• _Your task_:
Within these entries, which lines include the string "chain"? Copy each one.
START Information given
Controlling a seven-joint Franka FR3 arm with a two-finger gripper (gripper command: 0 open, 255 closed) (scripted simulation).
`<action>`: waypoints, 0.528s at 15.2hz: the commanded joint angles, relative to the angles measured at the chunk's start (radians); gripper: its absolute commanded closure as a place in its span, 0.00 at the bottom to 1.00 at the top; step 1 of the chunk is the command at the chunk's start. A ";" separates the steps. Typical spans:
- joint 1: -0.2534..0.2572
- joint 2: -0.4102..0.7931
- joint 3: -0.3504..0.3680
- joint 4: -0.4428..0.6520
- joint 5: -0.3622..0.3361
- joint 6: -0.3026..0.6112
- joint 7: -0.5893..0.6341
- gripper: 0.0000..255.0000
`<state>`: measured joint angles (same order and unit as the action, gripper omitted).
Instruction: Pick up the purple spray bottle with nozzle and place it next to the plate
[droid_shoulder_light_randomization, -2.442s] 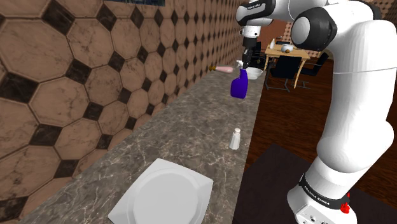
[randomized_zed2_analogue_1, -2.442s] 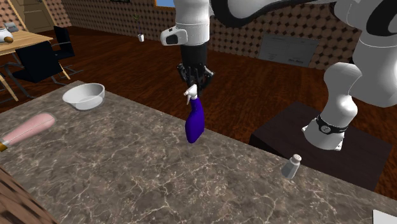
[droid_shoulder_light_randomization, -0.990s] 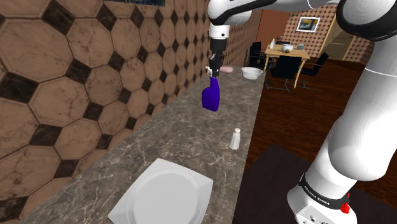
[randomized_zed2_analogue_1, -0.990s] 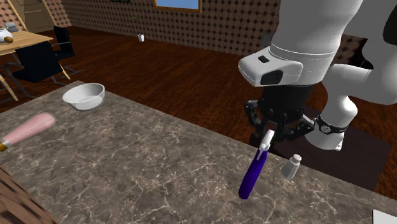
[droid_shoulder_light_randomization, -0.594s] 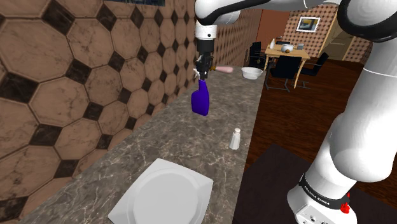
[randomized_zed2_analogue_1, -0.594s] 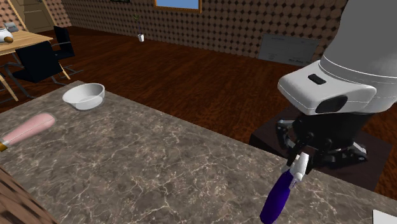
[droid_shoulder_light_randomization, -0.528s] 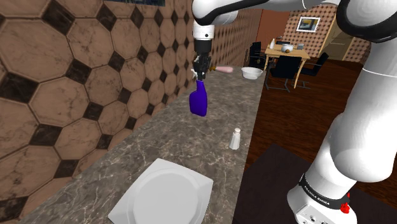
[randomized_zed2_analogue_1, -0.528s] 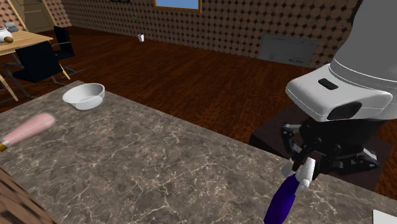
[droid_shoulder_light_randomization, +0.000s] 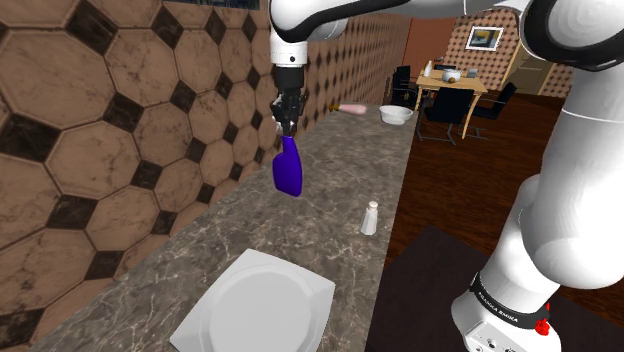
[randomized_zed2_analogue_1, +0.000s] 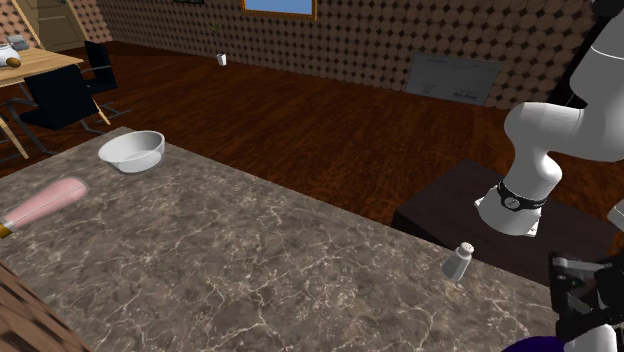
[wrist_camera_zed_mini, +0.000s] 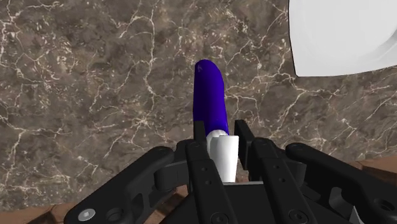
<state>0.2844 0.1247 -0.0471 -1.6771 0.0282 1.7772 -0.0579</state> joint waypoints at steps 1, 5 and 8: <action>0.025 0.019 0.019 0.026 -0.001 -0.006 0.046 1.00; 0.074 0.077 0.054 0.105 -0.004 -0.024 0.131 1.00; 0.111 0.132 0.078 0.180 -0.010 -0.043 0.192 1.00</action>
<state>0.3828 0.2316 0.0228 -1.5281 0.0206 1.7395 0.1123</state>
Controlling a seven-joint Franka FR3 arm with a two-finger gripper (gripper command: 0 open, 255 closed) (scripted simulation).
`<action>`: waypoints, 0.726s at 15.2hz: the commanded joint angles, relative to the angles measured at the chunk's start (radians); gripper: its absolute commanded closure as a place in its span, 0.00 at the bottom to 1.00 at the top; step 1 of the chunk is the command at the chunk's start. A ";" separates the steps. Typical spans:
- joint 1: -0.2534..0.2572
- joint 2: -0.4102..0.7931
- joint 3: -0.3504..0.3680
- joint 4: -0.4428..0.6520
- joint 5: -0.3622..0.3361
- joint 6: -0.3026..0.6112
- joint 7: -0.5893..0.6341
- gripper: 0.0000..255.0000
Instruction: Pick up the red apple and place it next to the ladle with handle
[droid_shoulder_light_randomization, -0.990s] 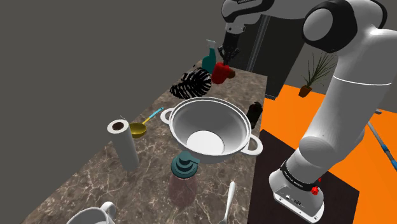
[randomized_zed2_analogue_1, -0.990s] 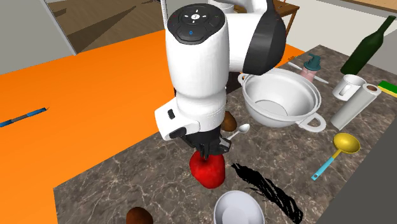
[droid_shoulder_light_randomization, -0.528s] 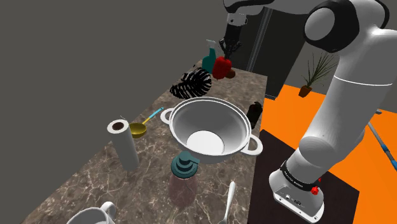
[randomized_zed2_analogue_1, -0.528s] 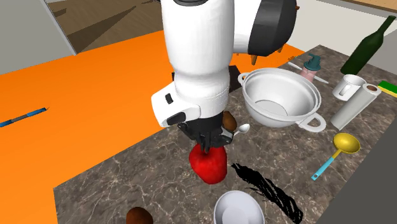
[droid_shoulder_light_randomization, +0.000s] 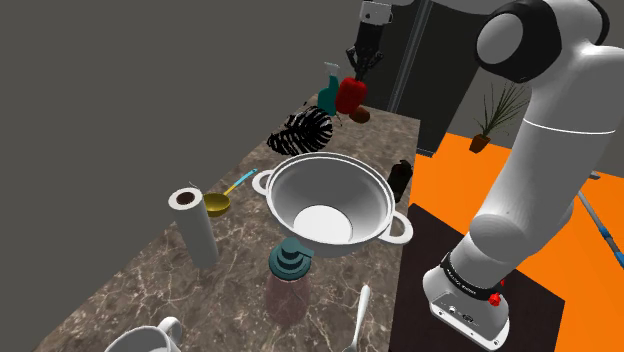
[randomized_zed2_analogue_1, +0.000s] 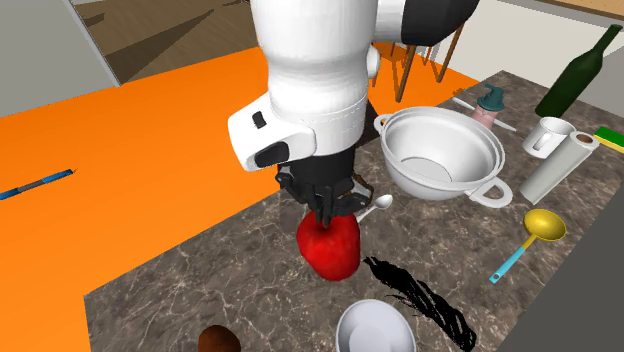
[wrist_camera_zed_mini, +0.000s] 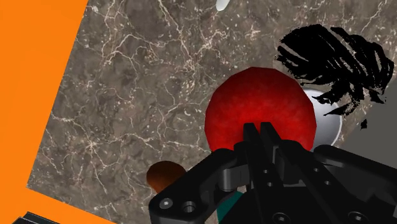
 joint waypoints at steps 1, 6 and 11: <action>-0.002 0.007 0.000 0.035 0.001 -0.029 0.001 1.00; -0.007 0.025 -0.001 0.130 0.004 -0.105 0.004 1.00; 0.004 0.037 0.006 0.197 0.005 -0.159 0.028 1.00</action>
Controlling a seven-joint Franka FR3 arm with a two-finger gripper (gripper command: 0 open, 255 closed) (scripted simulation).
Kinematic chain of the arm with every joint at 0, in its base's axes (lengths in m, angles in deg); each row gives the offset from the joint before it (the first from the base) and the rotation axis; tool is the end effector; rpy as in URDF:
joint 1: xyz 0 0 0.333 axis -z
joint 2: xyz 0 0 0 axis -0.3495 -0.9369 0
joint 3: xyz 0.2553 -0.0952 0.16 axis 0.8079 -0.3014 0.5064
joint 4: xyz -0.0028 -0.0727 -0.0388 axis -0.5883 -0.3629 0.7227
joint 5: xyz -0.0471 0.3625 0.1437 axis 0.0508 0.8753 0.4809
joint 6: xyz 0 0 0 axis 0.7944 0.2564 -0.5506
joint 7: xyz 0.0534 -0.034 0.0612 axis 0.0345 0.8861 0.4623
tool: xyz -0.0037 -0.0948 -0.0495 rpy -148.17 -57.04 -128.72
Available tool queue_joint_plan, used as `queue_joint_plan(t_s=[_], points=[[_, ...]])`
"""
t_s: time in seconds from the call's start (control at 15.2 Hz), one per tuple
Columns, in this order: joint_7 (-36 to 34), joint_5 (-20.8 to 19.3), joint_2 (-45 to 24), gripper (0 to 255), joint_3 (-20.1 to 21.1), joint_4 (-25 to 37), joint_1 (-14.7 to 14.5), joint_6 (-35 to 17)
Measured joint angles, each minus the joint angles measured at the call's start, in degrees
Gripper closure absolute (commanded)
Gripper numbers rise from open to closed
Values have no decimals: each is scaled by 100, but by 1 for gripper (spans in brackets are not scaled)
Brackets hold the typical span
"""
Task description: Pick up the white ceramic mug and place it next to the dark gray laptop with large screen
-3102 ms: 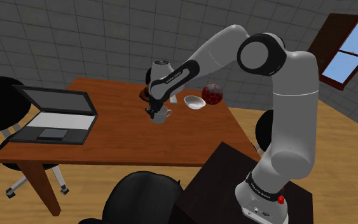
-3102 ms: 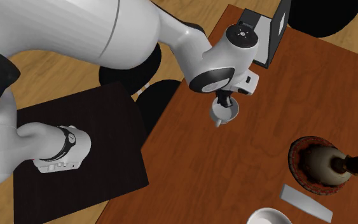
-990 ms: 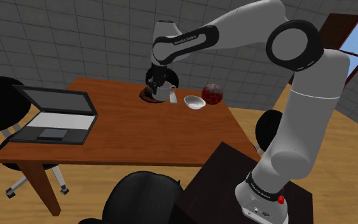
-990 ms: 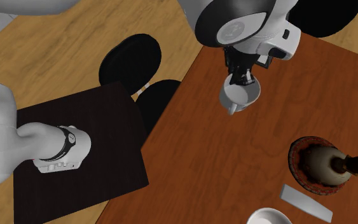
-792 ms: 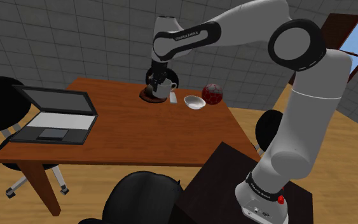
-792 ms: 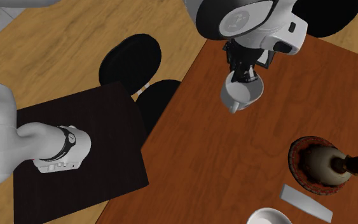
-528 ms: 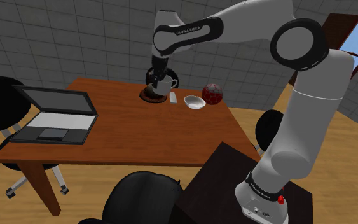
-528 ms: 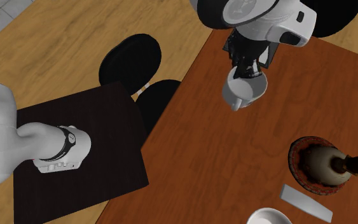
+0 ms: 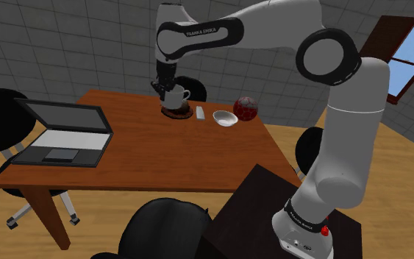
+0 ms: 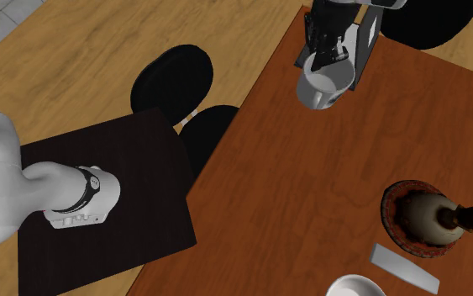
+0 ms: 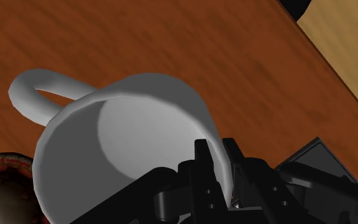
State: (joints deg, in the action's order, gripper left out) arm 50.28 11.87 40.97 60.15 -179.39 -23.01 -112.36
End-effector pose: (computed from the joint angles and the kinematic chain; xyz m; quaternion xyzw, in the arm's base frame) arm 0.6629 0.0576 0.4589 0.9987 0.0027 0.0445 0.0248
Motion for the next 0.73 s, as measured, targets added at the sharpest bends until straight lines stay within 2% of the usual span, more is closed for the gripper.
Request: queue_joint_plan(t_s=[0.46,0.59,0.73], points=[[-674,-177,-1061,255,160,1620,-563,611],[-840,-229,-1467,255,186,2253,-741,849],[-969,-273,-1989,255,198,3145,-927,1230]])
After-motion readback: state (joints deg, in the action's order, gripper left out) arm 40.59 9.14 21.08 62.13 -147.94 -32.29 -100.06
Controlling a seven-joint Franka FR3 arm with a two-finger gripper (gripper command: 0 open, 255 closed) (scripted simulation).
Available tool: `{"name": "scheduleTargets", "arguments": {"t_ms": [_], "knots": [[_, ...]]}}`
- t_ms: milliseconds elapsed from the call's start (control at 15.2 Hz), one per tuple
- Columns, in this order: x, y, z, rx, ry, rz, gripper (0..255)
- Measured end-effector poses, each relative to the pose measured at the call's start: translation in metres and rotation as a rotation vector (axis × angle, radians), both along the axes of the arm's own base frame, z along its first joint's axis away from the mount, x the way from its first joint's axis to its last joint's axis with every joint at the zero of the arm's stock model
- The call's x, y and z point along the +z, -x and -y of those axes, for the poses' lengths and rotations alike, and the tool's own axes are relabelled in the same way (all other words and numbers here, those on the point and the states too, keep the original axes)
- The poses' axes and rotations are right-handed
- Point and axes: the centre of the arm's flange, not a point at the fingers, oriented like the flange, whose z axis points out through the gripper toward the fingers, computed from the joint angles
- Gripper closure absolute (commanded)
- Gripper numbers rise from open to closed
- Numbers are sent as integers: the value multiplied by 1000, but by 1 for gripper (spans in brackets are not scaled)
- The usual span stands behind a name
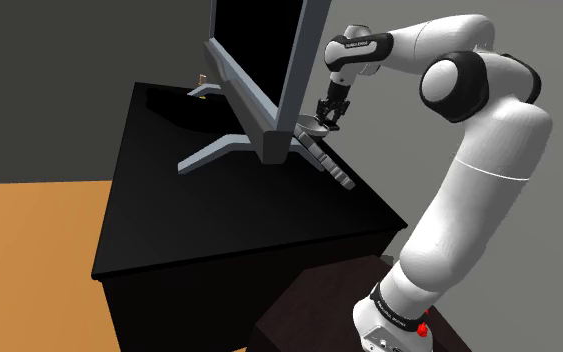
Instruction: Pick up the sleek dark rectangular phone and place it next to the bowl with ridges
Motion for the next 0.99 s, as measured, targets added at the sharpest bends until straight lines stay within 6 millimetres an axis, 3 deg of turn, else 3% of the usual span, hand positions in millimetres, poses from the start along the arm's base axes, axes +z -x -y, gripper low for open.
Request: {"name": "scheduleTargets", "arguments": {"t_ms": [132, 264, 990], "knots": [[0, -14, 22, 0, 0, 0, 255], [-6, -20, 30, 1, 0, 0, 255], [-63, -21, 31, 2, 0, 0, 255]]}}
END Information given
• _The answer_:
Kinematic chain of the arm with every joint at 0, in its base's axes (lengths in m, angles in deg); each row gives the offset from the joint before it (the first from the base) and the rotation axis; tool is the end effector; rpy as in URDF:
End-effector pose: (computed from the joint angles and the kinematic chain; xyz m; quaternion xyzw, in the arm's base frame) arm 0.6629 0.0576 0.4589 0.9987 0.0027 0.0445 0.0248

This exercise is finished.